By Ted Montour
Wednesday January 19th, National Lacrosse League Commissioner Jim Jennings made it official --- the NLL had finalized an agreement with NBC Sports to televise, live on the national network, the 2005 All Star Game from Calgary, and the Champion's Cup final. Daily sports writers (in Canada at least) and fan forum faithful have since weighed in with their opinions, by no means unanimous, on the deal. As someone whose childhood television selection was three Canadian stations and three US networks from Buffalo, I feel qualified to offer my views on television coverage.
In 1998, the first year of the revamping NLL, there were no game broadcasts, daily print coverage was next to nothing, and the first post-MILL expansion team was the Ontario Raiders, playing out of the Copps Coliseum in Hamilton and financed by Chris Fritz and Russ Kline. Les Bartley and Johnny Mouradian, the helmsman and architect, respectively, of the champion Bandits squads, were running the team that lasted one season, missed a play-off spot by the slimmest of margins - the third or fourth tie-breaker - and was subsequently purchased by an ownership group assembled by Toronto Maple Leafs front office guru and former player agent Bill Watters. Mouradian, while inching along in Toronto's infamous rush hour traffic, was doing some free associating; St. Louis Blues, New Orleans Jazz, hmmm --- Toronto Rock [!!], and the NLL's first dynasty was born.
Watters and company bought time on Sportsnet, one of three Canadian cable TV sports networks (TSN and The Score being the other two), and set about selling advertising spots on the game broadcasts. This approach was successful to the point where, today, most of the original sponsors are still with the team, and, while The Score is the current Canadian League broadcaster, the Rock still have their own side deal with Sportsnet. Seven other clubs have since made some sort of local TV agreement; the only exceptions are Anaheim and, ironically, Buffalo.
One of those original sponsors is the Sun newspaper group, specifically the flagship Toronto Sun. This is why I was a little surprised to see the piece by Ty Pilson of the Calgary Sun, headlined NLL Pays NBC for Airtime, who, in the process of "breaking" the story, felt the need to point out that the League was paying for the air time and his editors felt that fact merited headline status. While he did go on to note that the NLL was doing this "as many other sporting events do", why make a point of it at all? This is a paper that should know that it has already worked, especially when the media helps a little by not headlining that detail?
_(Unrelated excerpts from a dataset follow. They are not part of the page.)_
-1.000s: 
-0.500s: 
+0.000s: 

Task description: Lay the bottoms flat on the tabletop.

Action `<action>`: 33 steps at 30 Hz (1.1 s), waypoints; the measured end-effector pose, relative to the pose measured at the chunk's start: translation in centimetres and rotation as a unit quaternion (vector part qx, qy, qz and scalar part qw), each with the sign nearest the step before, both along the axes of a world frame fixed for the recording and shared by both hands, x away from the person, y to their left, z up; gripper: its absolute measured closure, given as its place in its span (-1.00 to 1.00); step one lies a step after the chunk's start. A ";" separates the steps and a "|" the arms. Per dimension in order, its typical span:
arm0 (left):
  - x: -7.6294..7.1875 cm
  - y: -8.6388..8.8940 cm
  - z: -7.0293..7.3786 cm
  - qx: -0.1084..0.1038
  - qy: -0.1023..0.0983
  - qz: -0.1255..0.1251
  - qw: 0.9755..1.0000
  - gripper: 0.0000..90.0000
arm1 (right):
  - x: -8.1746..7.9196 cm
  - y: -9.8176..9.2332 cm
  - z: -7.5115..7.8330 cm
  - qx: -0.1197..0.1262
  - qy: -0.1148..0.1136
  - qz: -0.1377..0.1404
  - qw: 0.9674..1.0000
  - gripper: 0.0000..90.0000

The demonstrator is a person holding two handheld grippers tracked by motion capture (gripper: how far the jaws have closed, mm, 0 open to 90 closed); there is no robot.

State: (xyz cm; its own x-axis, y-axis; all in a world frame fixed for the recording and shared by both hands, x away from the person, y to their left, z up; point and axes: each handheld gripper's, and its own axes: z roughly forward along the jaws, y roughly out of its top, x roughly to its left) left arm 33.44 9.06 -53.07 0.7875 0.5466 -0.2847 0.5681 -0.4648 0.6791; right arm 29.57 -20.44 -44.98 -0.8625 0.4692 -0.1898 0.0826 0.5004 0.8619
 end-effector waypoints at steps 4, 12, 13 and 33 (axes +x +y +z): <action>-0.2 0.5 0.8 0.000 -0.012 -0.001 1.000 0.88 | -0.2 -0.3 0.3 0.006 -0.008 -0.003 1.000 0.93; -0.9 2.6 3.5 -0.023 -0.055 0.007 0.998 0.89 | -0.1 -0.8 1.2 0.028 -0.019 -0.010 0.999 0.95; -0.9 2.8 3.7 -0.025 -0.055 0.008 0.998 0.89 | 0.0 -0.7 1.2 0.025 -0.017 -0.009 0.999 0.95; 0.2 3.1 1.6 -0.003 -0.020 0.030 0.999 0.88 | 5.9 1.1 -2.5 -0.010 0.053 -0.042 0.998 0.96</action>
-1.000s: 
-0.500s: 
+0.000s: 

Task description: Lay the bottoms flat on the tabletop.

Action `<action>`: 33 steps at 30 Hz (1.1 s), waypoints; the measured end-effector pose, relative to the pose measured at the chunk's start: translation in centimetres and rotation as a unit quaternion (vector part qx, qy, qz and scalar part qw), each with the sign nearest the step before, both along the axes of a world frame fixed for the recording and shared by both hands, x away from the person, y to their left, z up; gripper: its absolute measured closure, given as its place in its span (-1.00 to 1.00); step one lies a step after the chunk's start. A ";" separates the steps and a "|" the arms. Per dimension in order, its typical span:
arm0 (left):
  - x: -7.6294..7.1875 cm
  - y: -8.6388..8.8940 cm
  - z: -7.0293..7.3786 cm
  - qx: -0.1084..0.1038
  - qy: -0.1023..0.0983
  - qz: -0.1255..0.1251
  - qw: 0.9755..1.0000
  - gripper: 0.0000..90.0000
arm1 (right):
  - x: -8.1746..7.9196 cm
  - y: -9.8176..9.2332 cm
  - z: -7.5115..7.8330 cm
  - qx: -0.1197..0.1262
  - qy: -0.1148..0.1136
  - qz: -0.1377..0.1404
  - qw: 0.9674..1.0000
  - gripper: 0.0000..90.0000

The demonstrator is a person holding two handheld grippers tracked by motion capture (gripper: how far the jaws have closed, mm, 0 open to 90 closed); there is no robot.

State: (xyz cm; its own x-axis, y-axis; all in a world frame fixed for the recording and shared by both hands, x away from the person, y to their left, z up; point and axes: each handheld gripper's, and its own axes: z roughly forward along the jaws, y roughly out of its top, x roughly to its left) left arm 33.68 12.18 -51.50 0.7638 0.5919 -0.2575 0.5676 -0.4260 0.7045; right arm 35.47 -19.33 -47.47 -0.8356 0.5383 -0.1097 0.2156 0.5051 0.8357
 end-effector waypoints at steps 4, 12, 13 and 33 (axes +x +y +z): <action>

So now that the cat is loudly out of the bag, the key questions focus on advertising and audience.
Q: How much, if any, (air)time and effort will NBC Sports devote to promoting the broadcasts?
Q: What involvement will NBC have in the sale of advertising for the broadcasts? Will, for example, any of NBC Sports' existing sponsors' spots be appearing in the NLL broadcasts?
Q: Who will handle production and select the broadcast team?
The lacrosse manufacturers, the Brine's, Cascade's, DeBeer's, Harrow's, MIL's, STX's and Warrior's of our world, are stretched thin when it comes to marketing (we know!). I would be pleasantly surprised if any of them could come up, on short months' notice, with the cash to buy US network time and producing network quality spots. Commissioner Jennings, when I asked about sponsors, cited Vonage ("The Broadband Phone Company"), recently signed by the League, as an example. A quick scan of the NLL.com sponsors pages yields some other possibilities, Molson, Mazda, Black and Decker, Canon, Wendy's, Yahama, but presumably, any of these companies with a US network TV component to their North American advertising budget is already committed to series or events, unless their contract allows for flexibility in placement. Looks like it's time to work the lacrosse old boys' network.